EXERCISE: Write out the data exactly, every line included.

DATA SHOWN:
::::

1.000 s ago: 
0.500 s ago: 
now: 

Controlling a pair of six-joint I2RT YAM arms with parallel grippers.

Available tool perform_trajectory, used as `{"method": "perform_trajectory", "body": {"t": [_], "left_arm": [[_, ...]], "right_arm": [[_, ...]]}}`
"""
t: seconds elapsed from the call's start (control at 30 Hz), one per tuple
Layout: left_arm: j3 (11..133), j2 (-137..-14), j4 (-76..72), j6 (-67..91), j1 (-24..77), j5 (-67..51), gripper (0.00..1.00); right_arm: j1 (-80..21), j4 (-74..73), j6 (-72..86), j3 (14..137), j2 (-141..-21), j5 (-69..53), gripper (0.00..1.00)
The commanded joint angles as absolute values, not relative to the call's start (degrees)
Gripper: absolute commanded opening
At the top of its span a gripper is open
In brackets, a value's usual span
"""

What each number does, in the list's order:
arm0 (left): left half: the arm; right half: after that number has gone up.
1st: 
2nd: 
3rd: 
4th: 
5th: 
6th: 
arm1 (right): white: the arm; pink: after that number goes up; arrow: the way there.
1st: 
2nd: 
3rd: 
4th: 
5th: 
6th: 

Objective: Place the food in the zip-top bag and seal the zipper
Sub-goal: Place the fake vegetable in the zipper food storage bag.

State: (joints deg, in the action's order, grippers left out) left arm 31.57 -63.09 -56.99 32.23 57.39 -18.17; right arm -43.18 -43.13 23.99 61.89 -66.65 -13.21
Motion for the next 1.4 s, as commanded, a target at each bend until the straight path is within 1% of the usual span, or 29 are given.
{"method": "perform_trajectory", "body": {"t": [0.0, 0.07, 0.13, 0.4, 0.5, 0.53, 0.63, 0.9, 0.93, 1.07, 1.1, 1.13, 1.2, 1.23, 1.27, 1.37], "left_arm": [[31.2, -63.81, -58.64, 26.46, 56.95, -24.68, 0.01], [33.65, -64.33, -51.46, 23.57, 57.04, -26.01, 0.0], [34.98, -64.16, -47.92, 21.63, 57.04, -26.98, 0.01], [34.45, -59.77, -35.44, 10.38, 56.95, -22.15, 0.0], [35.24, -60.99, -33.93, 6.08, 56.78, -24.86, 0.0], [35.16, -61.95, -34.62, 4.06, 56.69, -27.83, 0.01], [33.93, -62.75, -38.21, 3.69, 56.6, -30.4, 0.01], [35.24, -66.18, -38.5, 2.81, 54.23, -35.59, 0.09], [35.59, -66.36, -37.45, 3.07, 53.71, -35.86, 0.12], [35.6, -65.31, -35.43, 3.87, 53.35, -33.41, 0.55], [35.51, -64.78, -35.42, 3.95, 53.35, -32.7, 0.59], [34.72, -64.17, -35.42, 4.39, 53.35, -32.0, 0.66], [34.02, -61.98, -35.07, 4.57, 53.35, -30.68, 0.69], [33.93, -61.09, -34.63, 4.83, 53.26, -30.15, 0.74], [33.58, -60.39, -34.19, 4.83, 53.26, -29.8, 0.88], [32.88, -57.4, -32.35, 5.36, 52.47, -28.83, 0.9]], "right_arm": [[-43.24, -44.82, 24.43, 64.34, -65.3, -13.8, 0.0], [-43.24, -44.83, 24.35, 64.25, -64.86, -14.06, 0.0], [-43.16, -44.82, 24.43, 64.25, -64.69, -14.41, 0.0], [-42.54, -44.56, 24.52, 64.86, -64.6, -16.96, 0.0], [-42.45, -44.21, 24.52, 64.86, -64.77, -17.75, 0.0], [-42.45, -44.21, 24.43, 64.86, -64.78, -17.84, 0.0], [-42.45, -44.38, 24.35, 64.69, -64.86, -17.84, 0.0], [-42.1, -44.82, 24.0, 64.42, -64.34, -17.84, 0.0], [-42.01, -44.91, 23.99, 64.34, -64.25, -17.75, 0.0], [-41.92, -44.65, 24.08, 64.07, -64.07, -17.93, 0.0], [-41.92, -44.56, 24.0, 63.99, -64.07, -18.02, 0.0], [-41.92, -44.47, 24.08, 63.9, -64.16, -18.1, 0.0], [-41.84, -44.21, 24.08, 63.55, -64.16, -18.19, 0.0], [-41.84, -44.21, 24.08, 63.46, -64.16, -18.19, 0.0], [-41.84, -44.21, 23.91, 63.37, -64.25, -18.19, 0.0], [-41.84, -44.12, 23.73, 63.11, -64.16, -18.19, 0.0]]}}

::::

EXERCISE RESPONSE:
1.000 s ago: 
0.500 s ago: 
now: 

Controlling a pair of six-joint I2RT YAM arms with parallel grippers.

Available tool perform_trajectory, used as `{"method": "perform_trajectory", "body": {"t": [_], "left_arm": [[_, ...]], "right_arm": [[_, ...]]}}`
"""
t: seconds elapsed from the call's start (control at 30 Hz), one per tuple
Layout: left_arm: j3 (11..133), j2 (-137..-14), j4 (-76..72), j6 (-67..91), j1 (-24..77), j5 (-67..51), gripper (0.00..1.00); right_arm: j1 (-80..21), j4 (-74..73), j6 (-72..86), j3 (14..137), j2 (-141..-21), j5 (-69..53), gripper (0.00..1.00)
The commanded joint angles as absolute values, not relative to the call's start (degrees)
Gripper: absolute commanded opening
At the top of its span a gripper is open
In brackets, a value's usual span
"""

What each number does, in the list's order:
arm0 (left): left half: the arm; right half: after that number has gone up.
1st: 
2nd: 
3rd: 
4th: 
5th: 
6th: 
arm1 (right): white: the arm; pink: after that number goes up; arrow: the way there.
1st: 
2nd: 
3rd: 
4th: 
5th: 
6th: 

Objective: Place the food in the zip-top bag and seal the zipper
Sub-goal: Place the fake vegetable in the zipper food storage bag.

State: (joints deg, in the action's order, grippers left out) left arm 31.57 -63.09 -56.99 32.23 57.39 -18.17; right arm -43.18 -43.13 23.99 61.89 -66.65 -13.21
Motion for the next 1.4 s, as commanded, a target at each bend until the straight path is within 1% of the usual span, or 29 are given.
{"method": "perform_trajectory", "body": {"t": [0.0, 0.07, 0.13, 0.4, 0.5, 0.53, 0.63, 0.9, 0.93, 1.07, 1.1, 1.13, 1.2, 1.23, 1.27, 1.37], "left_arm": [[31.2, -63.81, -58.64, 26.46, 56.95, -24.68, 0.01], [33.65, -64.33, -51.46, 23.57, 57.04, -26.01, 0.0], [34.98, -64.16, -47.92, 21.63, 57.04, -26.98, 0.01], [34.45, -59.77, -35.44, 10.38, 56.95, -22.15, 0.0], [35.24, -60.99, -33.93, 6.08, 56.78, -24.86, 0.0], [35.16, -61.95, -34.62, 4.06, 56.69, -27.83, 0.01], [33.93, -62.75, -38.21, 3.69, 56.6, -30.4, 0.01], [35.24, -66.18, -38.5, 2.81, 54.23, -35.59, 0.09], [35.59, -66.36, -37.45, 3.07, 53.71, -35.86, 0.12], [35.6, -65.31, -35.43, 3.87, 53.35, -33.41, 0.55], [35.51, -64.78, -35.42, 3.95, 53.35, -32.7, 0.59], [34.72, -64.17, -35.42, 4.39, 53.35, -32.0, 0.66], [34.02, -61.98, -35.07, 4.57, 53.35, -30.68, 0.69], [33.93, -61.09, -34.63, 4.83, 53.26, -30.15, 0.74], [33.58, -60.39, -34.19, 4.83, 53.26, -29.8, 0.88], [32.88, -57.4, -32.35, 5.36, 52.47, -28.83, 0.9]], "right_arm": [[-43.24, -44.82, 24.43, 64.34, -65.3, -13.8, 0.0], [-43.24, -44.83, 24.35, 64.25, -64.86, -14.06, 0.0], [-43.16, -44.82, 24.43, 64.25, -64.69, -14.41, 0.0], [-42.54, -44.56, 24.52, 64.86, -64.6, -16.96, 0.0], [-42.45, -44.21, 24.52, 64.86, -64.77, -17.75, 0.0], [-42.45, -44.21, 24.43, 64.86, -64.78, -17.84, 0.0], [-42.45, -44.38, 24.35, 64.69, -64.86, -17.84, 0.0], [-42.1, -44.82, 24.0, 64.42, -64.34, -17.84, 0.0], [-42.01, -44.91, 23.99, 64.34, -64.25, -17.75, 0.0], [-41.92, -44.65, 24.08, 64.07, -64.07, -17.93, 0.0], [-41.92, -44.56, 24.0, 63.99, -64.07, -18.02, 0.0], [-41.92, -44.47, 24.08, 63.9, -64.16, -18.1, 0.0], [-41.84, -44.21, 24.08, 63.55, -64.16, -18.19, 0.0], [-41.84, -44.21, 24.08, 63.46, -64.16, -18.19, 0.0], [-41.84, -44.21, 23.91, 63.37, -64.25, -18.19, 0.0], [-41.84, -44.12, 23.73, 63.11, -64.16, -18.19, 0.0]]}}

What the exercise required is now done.